Within the entries below, find the portion that opens with the line containing "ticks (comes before" and closes with the line containing "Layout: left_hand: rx". Retype that portion exactly and only.

▼▼▼

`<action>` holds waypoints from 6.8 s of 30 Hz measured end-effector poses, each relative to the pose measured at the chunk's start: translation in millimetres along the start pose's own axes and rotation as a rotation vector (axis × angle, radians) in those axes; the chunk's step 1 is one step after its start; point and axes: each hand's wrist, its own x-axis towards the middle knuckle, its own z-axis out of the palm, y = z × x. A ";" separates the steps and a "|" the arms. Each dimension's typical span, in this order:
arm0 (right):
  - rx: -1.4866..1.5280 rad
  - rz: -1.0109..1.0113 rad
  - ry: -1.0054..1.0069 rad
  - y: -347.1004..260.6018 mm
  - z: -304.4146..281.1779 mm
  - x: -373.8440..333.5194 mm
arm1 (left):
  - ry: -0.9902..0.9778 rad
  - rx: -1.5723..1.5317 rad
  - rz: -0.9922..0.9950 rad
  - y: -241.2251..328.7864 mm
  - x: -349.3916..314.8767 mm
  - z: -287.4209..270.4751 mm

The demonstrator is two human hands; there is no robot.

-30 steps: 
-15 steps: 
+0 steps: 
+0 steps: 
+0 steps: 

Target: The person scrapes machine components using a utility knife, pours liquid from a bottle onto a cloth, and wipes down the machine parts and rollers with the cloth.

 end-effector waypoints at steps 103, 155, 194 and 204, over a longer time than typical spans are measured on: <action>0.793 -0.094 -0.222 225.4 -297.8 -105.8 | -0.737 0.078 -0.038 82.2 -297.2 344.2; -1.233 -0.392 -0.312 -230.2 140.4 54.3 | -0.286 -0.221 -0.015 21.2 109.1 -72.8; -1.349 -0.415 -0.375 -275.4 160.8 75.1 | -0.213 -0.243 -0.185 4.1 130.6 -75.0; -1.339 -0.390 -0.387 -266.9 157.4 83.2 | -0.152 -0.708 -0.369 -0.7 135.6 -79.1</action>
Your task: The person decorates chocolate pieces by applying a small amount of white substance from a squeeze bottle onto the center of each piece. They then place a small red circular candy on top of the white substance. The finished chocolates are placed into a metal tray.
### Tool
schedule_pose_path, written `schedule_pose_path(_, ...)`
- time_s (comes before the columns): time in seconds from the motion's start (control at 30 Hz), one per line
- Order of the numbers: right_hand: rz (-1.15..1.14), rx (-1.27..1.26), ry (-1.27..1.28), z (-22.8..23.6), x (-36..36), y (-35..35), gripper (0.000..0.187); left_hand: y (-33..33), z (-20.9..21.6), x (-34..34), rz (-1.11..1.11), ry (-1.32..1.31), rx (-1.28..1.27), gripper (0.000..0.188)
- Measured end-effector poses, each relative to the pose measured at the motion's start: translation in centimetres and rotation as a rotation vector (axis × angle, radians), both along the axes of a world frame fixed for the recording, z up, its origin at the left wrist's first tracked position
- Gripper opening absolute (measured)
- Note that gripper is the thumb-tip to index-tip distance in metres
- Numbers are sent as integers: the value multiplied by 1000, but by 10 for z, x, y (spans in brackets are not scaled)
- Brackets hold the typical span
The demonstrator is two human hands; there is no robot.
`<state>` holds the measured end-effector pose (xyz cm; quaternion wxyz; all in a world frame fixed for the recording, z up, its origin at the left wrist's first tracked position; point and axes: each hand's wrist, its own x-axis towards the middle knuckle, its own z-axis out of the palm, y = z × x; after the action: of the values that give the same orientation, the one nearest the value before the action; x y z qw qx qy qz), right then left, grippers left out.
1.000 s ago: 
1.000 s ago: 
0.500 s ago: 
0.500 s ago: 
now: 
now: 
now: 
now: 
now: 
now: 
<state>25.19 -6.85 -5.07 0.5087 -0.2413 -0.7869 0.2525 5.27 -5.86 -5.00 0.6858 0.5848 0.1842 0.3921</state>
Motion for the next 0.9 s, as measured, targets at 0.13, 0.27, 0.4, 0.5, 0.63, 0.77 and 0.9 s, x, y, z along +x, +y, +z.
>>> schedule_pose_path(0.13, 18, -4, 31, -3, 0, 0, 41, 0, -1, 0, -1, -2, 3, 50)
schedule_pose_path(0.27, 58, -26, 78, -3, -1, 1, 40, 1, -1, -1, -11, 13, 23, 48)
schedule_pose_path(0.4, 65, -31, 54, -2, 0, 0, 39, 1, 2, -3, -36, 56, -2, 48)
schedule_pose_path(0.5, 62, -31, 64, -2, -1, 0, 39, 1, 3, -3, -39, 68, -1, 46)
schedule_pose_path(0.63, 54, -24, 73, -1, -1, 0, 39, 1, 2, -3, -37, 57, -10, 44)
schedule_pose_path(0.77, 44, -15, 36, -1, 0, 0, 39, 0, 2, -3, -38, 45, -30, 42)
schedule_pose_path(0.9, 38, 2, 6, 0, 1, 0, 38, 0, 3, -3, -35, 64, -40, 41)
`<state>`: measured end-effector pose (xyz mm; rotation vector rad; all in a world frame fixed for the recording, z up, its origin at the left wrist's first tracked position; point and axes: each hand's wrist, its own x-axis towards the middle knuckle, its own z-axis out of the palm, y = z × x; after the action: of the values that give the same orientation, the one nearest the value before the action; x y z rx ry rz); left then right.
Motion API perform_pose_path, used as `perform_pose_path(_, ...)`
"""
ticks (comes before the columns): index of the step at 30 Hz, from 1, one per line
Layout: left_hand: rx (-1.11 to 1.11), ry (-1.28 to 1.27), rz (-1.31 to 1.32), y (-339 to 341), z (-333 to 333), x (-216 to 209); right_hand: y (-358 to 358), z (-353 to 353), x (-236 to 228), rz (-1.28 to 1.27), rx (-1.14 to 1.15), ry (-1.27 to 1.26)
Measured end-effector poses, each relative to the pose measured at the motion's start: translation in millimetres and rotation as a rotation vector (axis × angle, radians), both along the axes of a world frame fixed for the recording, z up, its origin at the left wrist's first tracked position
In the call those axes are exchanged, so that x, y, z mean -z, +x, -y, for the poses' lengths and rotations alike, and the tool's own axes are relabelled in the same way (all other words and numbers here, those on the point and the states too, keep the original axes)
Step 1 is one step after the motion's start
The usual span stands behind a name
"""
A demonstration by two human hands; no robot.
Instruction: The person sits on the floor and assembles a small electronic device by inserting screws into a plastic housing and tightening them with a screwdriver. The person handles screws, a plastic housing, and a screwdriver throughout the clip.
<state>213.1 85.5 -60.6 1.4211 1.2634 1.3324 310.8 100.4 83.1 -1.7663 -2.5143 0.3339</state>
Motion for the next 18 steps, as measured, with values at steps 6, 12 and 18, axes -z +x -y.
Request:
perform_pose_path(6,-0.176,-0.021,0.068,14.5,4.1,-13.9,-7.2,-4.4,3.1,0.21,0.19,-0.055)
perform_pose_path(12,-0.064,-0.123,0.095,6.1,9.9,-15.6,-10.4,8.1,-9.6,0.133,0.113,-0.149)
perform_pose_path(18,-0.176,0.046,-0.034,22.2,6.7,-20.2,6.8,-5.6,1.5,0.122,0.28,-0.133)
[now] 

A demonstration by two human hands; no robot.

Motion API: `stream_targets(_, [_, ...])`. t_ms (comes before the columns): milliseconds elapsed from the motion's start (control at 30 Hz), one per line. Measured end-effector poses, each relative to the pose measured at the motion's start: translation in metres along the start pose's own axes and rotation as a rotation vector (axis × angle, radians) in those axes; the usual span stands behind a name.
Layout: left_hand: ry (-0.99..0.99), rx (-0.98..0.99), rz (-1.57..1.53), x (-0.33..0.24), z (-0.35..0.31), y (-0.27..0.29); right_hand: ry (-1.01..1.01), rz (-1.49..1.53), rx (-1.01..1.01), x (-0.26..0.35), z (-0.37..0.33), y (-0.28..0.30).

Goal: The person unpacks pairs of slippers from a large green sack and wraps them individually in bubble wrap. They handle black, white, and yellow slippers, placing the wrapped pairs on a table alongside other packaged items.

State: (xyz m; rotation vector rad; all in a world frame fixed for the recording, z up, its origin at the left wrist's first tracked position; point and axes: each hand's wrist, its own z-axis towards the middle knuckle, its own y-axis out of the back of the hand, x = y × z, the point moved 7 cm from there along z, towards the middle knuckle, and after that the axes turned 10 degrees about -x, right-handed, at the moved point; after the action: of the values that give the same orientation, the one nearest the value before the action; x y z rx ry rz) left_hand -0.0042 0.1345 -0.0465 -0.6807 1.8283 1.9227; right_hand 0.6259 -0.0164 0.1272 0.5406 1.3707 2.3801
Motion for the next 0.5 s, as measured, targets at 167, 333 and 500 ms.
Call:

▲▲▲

Expected answer:
ticks (comes before the columns): index of the step at 30 Hz, from 1, one per line
Layout: left_hand: rx (-1.11 to 1.11), ry (-1.28 to 1.27), rz (-1.31 to 1.32), y (-339 to 341), z (-333 to 333), x (-216 to 209); right_hand: y (-358 to 358), z (-353 to 353), x (-236 to 228), rz (-1.28 to 1.27), rx (-1.14 to 1.15), ry (-1.27 to 1.26)

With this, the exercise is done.